By the late 1980s, near the end of the Cold War, federal lands in South Carolina, Tennessee, New Mexico, Colorado, Ohio and Washington state, among other places, were so polluted with radionuclides that the land was deemed permanently unsuitable for human habitation.

That much has long been accepted as a price for the nation’s nuclear deterrent. But a far more complex problem could emerge if recent research is correct.

Studies by a Massachusetts scientist say that invisible radioactive particles of plutonium, thorium and uranium are showing up in household dust, automotive air cleaners and along hiking trails outside the factories and laboratories that for half a century contributed to the nation’s stockpile of nuclear weapons.

The findings provide troubling new evidence that the federal government is losing control of at least some of the radioactive byproducts of the country’s weapons program.

Marco Kaltofen, a nuclear forensics expert and a professor at Worcester Polytechnic Institute, said he collected samples from communities outside three lab sites across the nation and found a wide variation of particle sizes. He said they could deliver lifelong doses that exceed allowable federal standards if inhaled.

“If you inhale two particles, you will exceed your lifetime dose under occupational standards, and there is a low probability of detecting it,” he said.

A peer-reviewed study by Kaltofen was published in its final form in May in Environmental Engineering Science.
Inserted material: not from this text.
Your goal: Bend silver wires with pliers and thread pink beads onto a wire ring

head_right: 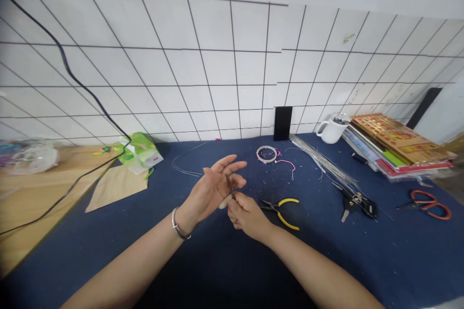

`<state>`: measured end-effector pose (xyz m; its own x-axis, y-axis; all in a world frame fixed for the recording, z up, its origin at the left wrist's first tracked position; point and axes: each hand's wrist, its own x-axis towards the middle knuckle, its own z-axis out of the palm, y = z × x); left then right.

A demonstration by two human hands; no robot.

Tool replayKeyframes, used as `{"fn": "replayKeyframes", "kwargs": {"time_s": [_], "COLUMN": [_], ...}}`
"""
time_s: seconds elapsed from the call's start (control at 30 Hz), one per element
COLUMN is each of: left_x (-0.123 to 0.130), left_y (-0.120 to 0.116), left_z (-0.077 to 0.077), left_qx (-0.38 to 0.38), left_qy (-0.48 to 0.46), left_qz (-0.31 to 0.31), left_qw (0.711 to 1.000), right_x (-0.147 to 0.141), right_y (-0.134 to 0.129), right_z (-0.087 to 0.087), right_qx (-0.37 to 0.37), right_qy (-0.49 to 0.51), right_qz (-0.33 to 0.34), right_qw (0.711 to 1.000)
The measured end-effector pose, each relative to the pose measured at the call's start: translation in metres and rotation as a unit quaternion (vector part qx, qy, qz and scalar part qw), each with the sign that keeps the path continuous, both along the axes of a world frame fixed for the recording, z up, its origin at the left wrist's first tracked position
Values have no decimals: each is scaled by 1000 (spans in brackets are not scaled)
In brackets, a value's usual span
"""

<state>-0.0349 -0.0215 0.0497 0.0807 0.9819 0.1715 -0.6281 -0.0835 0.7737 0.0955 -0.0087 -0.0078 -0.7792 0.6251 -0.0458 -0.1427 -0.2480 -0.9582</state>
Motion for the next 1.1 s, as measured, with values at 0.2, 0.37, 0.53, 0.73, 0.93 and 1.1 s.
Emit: {"fn": "replayKeyframes", "kwargs": {"time_s": [0.2,0.37,0.53,0.73,0.93,1.1], "left_x": [-4,-8,-3,4,13,17], "left_y": [8,8,9,6,1,1], "left_z": [-27,-36,-32,-26,-19,-24], "left_qx": [-78,-93,-120,-127,-91,-80], "left_qy": [44,73,39,14,3,83], "left_qz": [-88,-59,17,73,96,110], "left_qw": [992,991,992,989,991,987], "right_x": [8,13,8,-4,-10,-6], "right_y": [3,5,4,-3,-10,-8], "right_z": [15,19,13,8,13,3], "right_qx": [-174,-238,-173,-144,-151,-87], "right_qy": [33,41,33,36,38,-23], "right_qz": [43,115,0,-59,-66,-111], "right_qw": [983,963,984,987,986,990]}}
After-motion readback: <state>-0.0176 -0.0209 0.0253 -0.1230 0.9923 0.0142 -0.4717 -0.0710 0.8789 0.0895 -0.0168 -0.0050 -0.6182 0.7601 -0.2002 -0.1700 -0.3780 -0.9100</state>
Kaltofen, who also is the principal investigator at the nuclear and chemical forensics consulting firm Boston Chemical Data Corp., released a second study in recent weeks.

The Energy Department has long insisted that small particles like those collected by Kaltofen deliver minute doses of radioactivity, well below typical public exposures.

One of the nation’s leading experts on radioactivity doses, Bruce Napier, who works in the Energy Department’s lab system, said the doses cited by Kaltofen would not pose a threat to public health.

Such assurances have been rejected by nuclear plant workers, their unions and activists who monitor environmental issues at nearly every lab and nuclear weapons site in the nation.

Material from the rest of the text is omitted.